WHAT YOU HAVE TO DO
Your task is to copy all of the data exactly.

SUPPLIED INFORMATION
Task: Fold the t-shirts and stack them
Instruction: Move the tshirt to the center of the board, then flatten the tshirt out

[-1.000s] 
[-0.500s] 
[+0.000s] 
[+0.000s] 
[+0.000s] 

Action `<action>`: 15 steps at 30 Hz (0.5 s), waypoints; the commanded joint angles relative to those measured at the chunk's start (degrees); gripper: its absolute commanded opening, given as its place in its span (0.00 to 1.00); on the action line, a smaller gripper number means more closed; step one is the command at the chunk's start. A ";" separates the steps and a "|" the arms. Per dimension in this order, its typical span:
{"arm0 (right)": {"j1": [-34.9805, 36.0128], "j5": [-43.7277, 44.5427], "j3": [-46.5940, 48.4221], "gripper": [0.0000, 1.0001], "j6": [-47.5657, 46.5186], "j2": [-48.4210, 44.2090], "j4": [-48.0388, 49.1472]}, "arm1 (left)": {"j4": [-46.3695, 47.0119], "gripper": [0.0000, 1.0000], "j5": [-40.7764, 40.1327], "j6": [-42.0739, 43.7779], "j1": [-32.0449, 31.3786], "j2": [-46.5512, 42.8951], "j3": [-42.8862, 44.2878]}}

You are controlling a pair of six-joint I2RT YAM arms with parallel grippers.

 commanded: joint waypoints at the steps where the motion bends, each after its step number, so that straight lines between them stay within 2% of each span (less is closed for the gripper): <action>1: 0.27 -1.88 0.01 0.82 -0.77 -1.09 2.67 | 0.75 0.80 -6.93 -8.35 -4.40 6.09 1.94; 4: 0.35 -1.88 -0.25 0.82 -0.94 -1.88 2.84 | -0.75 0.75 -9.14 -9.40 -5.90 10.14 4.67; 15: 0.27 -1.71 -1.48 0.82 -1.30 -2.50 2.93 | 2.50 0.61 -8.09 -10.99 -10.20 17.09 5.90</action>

YOUR SOLUTION
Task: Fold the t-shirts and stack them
Instruction: Move the tshirt to the center of the board, then flatten the tshirt out

[-1.000s] 
[-0.500s] 
[+0.000s] 
[+0.000s] 
[+0.000s] 

Action `<action>`: 15 steps at 30 Hz (0.5 s), waypoints; the commanded joint angles relative to those measured at the chunk's start (degrees); gripper: its absolute commanded opening, given as its place in its span (0.00 to 1.00); on the action line, a smaller gripper number means more closed; step one is the command at the chunk's start. A ";" separates the steps and a "|" the arms. Per dimension in this order, its typical span:
{"arm0 (right)": {"j1": [-34.9805, 36.0128], "j5": [-43.7277, 44.5427], "j3": [-46.5940, 48.4221], "gripper": [0.0000, 1.0001], "j6": [-47.5657, 46.5186], "j2": [-48.4210, 44.2090], "j4": [-48.0388, 49.1472]}, "arm1 (left)": {"j4": [-46.3695, 47.0119], "gripper": [0.0000, 1.0000], "j5": [-40.7764, 40.1327], "j6": [-42.0739, 43.7779], "j1": [-32.0449, 31.3786], "j2": [-46.5512, 42.8951], "j3": [-42.8862, 44.2878]}}

You are controlling a pair of six-joint I2RT YAM arms with parallel grippers.

 commanded: joint waypoints at the steps where the motion bends, each after its step number, so that straight lines between them stay within 2% of each span (less is closed for the gripper): <action>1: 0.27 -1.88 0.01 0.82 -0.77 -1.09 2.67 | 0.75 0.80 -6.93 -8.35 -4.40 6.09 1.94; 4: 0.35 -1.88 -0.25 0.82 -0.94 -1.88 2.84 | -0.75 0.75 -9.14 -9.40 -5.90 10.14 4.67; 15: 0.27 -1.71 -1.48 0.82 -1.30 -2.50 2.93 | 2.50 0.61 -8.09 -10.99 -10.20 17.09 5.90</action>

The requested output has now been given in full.